About this task = The full listing below should be returned without a single change.

Recorded data =

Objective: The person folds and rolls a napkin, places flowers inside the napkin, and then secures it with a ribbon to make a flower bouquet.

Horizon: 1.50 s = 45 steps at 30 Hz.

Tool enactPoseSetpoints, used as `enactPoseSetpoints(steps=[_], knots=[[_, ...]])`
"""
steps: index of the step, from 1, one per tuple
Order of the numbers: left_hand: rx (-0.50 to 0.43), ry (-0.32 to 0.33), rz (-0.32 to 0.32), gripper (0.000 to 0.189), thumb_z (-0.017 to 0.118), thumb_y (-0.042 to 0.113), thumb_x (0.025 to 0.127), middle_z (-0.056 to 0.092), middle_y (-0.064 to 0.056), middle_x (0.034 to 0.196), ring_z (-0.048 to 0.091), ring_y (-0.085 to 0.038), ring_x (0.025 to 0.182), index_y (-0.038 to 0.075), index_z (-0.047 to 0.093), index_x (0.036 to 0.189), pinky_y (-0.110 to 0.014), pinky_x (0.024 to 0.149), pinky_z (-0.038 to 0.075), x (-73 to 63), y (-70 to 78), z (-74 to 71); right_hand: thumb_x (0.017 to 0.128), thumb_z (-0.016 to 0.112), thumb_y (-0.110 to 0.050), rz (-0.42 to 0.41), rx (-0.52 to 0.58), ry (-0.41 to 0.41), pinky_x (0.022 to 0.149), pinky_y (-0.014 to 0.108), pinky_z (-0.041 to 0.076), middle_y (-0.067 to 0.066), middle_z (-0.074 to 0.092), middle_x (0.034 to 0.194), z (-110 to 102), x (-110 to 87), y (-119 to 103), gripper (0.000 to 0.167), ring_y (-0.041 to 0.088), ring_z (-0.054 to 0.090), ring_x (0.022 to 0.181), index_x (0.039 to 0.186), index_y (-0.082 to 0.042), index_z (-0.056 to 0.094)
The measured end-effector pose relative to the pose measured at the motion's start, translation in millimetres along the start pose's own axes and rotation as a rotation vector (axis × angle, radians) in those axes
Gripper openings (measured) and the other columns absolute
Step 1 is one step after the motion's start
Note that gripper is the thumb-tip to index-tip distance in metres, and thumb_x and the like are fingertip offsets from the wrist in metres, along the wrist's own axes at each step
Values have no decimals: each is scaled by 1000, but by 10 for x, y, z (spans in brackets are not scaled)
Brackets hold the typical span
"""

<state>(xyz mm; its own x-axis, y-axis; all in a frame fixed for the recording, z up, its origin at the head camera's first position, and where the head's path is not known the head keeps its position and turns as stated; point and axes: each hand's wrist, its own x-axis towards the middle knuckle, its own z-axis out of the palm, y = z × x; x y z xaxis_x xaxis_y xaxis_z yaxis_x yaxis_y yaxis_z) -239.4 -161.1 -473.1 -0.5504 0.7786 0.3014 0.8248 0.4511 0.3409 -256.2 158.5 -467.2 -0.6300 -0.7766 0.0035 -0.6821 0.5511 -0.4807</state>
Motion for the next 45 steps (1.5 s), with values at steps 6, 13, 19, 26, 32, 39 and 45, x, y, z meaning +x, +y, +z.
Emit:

Solution to the problem =
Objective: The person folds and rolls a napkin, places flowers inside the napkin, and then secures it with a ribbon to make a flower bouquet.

Horizon: 1.50 s = 45 steps at 30 Hz.

Tool enactPoseSetpoints, used as `enactPoseSetpoints(steps=[_], knots=[[_, ...]])`
"""
steps: index of the step, from 1, one per tuple
Order of the numbers: left_hand: rx (-0.50 to 0.43), ry (-0.32 to 0.33), rz (-0.32 to 0.32), gripper (0.000 to 0.189), thumb_z (-0.017 to 0.118), thumb_y (-0.042 to 0.113), thumb_x (0.025 to 0.127), middle_z (-0.056 to 0.092), middle_y (-0.064 to 0.056), middle_x (0.034 to 0.196), ring_z (-0.048 to 0.091), ring_y (-0.085 to 0.038), ring_x (0.025 to 0.182), index_y (-0.038 to 0.075), index_z (-0.047 to 0.093), index_x (0.036 to 0.189), pinky_y (-0.110 to 0.014), pinky_x (0.024 to 0.149), pinky_z (-0.038 to 0.075), x (-73 to 63), y (-70 to 78), z (-74 to 71); right_hand: thumb_x (0.017 to 0.128), thumb_z (-0.016 to 0.112), thumb_y (-0.110 to 0.050), rz (-0.42 to 0.41), rx (-0.52 to 0.58), ry (-0.41 to 0.41), pinky_x (0.022 to 0.149), pinky_y (-0.014 to 0.108), pinky_z (-0.041 to 0.076), middle_y (-0.067 to 0.066), middle_z (-0.074 to 0.092), middle_x (0.034 to 0.194), z (-110 to 102), x (-110 to 87), y (-119 to 103), gripper (0.000 to 0.167), ring_y (-0.041 to 0.088), ring_z (-0.054 to 0.090), ring_x (0.022 to 0.181), index_x (0.039 to 0.186), index_y (-0.082 to 0.042), index_z (-0.056 to 0.094)
The measured end-effector pose relative to the pose measured at the motion's start, translation in millimetres along the start pose's own axes and rotation as a rotation vector (axis × angle, radians) in those axes
Gripper openings (measured) and the other columns absolute
Step 1 is one step after the motion's start
Note that gripper is the thumb-tip to index-tip distance in metres, and thumb_x and the like are fingertip offsets from the wrist in metres, along the wrist's own axes at each step
Values have no decimals: each is scaled by 1000, but by 10 for x, y, z (spans in brackets are not scaled)
Brackets hold the typical span
"""

<state>(xyz mm; its own x-axis, y-axis; all in a frame fixed for the recording, z up, its origin at the head camera's first position, and where the head's path is not known the head keeps its position and turns as stated; point and axes: each hand's wrist, its own x-axis towards the middle knuckle, its own z-axis out of the palm, y = z × x; x y z xaxis_x xaxis_y xaxis_z yaxis_x yaxis_y yaxis_z) -239.4 -161.1 -473.1 -0.5504 0.7786 0.3014 0.8248 0.4511 0.3409 -256.2 158.5 -467.2 -0.6300 -0.7766 0.0035 -0.6821 0.5511 -0.4807</state>
Motion for the next 45 steps (1.5 s), with values at steps 6, 13, 19, 26, 32, 39 and 45, x, y, z meaning +x, +y, +z.
Emit:

What has been written completes the answer.